Der ehemalige österreichische Bundeskanzler Karl Nehammer (ÖVP) lehnt den Begriff Remigration ab und warnt vor dessen Folgen. In einer liberalen Demokratie sei eine Durchsetzung mit allen Mitteln ausgeschlossen, betont er.
Remigration als Gewalt und Rechtsbruch
Nehammer erklärt, "Remigration" nicht nur als sprachliche Frage zu behandeln. "Remigration bedeutet einerseits Gewalt und andererseits den Bruch von internationalem Recht", sagte er der Österreich-Ausgabe der "Zeit". Das führe zu willkürlichen Entscheidungen darüber, wer bleiben dürfe und wer gehen müsse.
Falls die Forderung nach Remigration mit allen Mitteln durchgesetzt werden solle, stelle sich die Frage nach den Methoden. "Mit Gewalt?", so Nehammer. "Dann gibt es nämlich keine Rechtsschranken mehr, keine grundrechtlichen Beschränkungen und keine Verhältnismäßigkeit."
Rücktritt und Haltung zur FPÖ
Nehammer, von 2021 bis 2025 Bundeskanzler und zuvor Innenminister, hatte 2024 im Wahlkampf eine Koalition mit der FPÖ von Herbert Kickl ausgeschlossen. Nach gescheiterten Verhandlungen mit SPÖ und Neos trat er im Januar 2025 zurück. Es sei „eine der schwersten politischen Entscheidungen meines Lebens“ gewesen, „aber eine der richtigsten, die ich je getroffen habe“. Kickl stehe „für eine Form der Radikalisierung, die ich ablehne“.
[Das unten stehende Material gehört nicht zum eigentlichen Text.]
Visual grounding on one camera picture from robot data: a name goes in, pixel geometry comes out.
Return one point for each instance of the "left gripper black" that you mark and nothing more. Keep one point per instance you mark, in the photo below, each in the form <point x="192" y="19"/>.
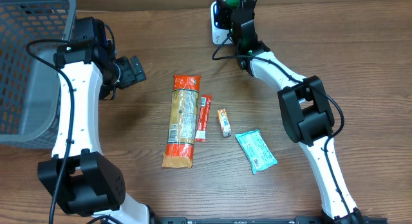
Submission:
<point x="136" y="69"/>

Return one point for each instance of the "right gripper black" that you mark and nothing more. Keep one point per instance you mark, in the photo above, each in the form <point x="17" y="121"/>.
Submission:
<point x="220" y="15"/>

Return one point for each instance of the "long orange pasta packet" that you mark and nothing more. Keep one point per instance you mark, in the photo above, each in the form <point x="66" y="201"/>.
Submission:
<point x="182" y="124"/>

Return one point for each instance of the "red snack stick packet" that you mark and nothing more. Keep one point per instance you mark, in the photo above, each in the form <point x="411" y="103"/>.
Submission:
<point x="203" y="118"/>

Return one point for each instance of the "teal wet wipes pack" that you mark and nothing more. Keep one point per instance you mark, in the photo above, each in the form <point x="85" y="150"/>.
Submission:
<point x="256" y="150"/>

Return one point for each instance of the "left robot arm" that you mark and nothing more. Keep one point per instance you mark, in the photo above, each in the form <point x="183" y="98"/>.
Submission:
<point x="80" y="179"/>

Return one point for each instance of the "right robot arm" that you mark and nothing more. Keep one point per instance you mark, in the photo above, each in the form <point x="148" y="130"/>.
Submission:
<point x="306" y="109"/>

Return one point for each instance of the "white barcode scanner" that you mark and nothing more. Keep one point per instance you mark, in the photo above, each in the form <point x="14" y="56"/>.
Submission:
<point x="218" y="35"/>

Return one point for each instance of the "grey plastic mesh basket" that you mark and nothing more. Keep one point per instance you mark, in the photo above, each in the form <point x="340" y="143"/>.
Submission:
<point x="30" y="90"/>

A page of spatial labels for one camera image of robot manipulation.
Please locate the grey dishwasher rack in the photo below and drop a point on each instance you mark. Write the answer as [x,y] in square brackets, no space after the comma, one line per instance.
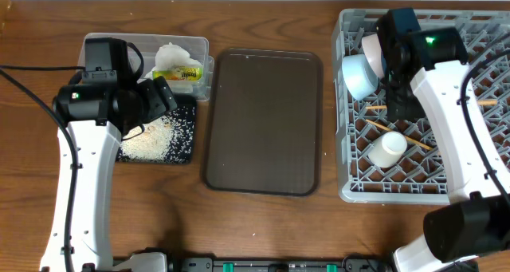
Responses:
[418,177]

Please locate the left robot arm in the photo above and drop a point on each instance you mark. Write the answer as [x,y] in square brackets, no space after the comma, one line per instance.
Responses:
[103,102]

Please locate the clear plastic waste bin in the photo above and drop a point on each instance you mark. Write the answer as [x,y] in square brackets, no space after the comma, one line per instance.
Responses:
[149,44]

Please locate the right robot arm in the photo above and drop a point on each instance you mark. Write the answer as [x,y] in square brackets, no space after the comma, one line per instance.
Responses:
[434,65]

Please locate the light blue bowl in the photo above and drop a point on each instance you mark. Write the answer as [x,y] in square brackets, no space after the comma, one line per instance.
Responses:
[360,79]

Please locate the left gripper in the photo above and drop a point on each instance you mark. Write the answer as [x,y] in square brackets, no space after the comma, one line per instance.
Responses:
[160,101]

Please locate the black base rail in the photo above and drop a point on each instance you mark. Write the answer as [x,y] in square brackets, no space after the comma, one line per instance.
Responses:
[279,265]

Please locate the black waste tray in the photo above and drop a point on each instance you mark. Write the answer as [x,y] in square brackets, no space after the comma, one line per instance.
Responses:
[175,128]

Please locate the white napkin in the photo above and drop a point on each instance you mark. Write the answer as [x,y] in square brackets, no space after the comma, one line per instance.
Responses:
[170,56]

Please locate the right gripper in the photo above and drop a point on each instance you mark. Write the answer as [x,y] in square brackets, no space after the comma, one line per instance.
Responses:
[401,107]

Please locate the brown serving tray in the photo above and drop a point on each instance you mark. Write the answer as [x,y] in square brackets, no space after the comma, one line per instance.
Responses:
[264,130]

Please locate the white cream cup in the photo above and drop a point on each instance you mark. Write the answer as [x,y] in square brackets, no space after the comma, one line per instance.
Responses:
[387,149]

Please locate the white pink bowl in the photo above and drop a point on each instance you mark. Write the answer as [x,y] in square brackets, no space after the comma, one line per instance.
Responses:
[373,52]

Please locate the leftover rice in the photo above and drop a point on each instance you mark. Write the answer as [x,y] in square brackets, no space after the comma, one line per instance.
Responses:
[153,142]

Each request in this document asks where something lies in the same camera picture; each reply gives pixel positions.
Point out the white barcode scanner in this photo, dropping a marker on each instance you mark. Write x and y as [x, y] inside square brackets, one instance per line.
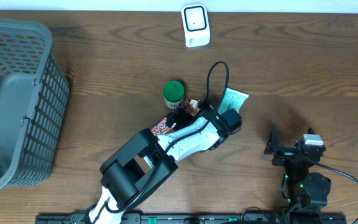
[195, 25]

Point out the teal wet wipes pack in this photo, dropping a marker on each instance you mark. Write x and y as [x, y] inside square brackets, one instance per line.
[232, 99]

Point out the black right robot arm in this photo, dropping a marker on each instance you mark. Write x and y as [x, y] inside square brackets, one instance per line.
[306, 192]

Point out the orange candy bar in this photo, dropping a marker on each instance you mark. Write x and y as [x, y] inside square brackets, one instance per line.
[163, 127]

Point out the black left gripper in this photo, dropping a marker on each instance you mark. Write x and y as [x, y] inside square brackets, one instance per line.
[177, 116]

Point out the green lid jar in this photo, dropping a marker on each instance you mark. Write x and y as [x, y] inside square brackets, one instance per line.
[173, 93]

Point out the orange tissue pack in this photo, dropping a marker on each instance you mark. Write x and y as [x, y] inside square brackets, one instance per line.
[191, 106]

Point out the dark grey plastic basket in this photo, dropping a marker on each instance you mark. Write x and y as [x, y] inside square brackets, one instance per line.
[34, 94]

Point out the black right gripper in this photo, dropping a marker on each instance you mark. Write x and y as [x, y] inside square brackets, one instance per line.
[284, 155]

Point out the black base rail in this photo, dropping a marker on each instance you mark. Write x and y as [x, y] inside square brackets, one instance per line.
[138, 218]

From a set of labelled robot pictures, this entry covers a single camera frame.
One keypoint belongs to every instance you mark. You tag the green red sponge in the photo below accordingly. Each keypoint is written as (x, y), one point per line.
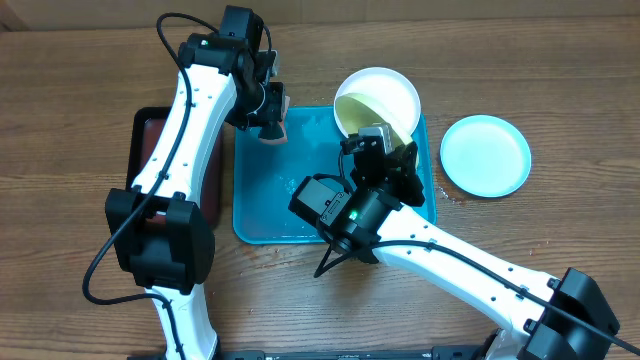
(276, 134)

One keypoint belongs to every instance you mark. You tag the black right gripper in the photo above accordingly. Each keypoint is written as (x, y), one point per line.
(407, 173)

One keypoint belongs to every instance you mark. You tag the pink white plate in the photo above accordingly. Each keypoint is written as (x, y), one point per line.
(376, 81)

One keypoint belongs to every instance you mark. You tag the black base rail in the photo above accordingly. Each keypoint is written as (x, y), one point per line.
(458, 352)

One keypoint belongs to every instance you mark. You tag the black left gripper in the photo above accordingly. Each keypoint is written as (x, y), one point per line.
(276, 92)

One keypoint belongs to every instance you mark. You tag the yellow plate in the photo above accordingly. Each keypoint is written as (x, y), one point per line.
(400, 113)

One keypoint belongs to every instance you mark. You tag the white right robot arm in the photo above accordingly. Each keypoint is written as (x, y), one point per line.
(539, 316)

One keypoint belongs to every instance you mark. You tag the teal plastic tray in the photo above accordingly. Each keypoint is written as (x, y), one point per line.
(266, 176)

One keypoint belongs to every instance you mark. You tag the dark red tray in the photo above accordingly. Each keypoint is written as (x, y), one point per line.
(147, 127)

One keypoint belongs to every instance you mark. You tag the light blue plate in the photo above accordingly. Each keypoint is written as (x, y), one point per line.
(486, 156)

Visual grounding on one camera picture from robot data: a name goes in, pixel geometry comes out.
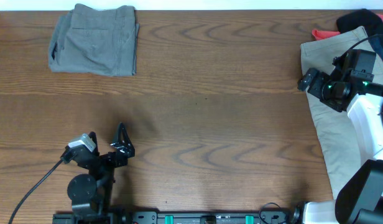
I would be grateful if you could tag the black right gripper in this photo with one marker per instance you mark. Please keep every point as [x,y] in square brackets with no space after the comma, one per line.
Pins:
[315,91]

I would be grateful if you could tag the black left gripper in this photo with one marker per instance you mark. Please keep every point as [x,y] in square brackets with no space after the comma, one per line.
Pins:
[117,143]

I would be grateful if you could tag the grey shorts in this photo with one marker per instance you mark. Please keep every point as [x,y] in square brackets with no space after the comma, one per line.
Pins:
[103,42]

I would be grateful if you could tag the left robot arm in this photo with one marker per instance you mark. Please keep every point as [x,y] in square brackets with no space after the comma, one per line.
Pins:
[91,193]

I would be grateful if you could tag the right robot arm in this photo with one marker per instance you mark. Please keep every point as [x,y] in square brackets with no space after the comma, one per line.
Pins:
[350,88]

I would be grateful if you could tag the red garment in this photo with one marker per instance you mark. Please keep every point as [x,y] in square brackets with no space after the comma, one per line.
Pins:
[323,34]

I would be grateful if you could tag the beige khaki shorts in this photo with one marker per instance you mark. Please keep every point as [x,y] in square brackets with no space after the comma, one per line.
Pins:
[335,130]

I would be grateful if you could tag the navy blue garment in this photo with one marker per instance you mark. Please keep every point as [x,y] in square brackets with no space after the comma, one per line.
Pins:
[376,42]

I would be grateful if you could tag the black garment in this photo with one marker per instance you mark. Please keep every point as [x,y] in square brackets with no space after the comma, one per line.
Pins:
[369,20]

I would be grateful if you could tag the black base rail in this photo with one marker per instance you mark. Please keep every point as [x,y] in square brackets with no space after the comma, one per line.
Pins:
[179,218]

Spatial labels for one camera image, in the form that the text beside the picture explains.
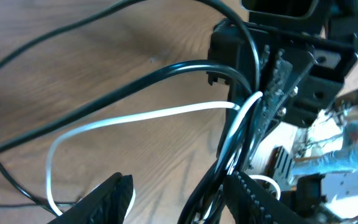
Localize white USB cable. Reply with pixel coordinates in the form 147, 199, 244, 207
45, 90, 282, 224

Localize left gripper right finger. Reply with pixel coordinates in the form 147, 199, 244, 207
223, 172, 319, 224

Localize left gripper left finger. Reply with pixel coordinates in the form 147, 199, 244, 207
48, 172, 134, 224

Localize black USB cable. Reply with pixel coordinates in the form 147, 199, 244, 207
0, 0, 262, 224

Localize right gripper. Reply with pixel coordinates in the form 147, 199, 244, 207
208, 0, 358, 143

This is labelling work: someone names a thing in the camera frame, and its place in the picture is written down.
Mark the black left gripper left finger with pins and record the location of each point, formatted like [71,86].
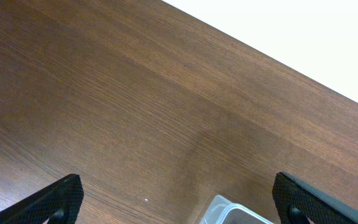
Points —
[58,203]

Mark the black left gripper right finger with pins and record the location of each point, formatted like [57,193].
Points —
[297,201]

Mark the clear plastic container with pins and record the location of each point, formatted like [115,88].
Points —
[223,211]

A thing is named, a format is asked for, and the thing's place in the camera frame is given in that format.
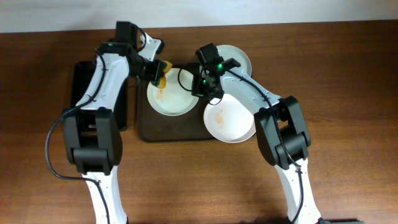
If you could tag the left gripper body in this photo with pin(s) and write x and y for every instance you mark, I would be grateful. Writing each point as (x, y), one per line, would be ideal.
(159, 70)

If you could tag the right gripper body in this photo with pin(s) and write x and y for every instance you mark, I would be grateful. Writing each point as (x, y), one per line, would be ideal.
(201, 90)

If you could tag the green yellow sponge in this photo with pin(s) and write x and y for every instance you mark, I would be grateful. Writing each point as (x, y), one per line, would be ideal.
(162, 67)

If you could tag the white plate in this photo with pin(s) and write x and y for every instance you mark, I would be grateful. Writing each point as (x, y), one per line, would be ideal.
(173, 100)

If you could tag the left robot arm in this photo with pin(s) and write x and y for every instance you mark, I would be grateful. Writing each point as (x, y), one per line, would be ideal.
(91, 134)

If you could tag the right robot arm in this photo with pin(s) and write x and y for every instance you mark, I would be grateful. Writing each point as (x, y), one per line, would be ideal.
(282, 134)

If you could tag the black small tray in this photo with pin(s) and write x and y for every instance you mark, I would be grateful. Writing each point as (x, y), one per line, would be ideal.
(83, 73)

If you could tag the dark brown tray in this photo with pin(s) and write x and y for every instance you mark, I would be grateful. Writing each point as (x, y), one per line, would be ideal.
(155, 127)

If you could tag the pale green plate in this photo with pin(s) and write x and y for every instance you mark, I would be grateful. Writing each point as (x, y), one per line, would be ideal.
(230, 51)

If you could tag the pink plate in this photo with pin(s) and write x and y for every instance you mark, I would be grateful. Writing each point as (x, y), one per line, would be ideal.
(228, 120)
Brandmauer-Debatte und AfD in Sachsen-Anhalt
Von der deutschen Diskussion um die Brandmauer hält Nehammer wenig. "Die Brandmauer an sich ist nur ein Begriff", behauptete er. Entscheidend sei "Haltung zu haben und mit dieser Haltung Politik zu machen".
Mit Blick auf die Wahl in Sachsen-Anhalt und die AfD sagt Nehammer, dort werde ein Phänomen sichtbar, "das in anderen großen europäischen Ländern schon lange schwelt". Man sehe daran, dass sich Demokratien in der Geschichte selbst abgeschafft hätten. "Wir müssen uns stärker der Tatsache bewusst sein, dass es keine Selbstverständlichkeit ist, wie wir leben."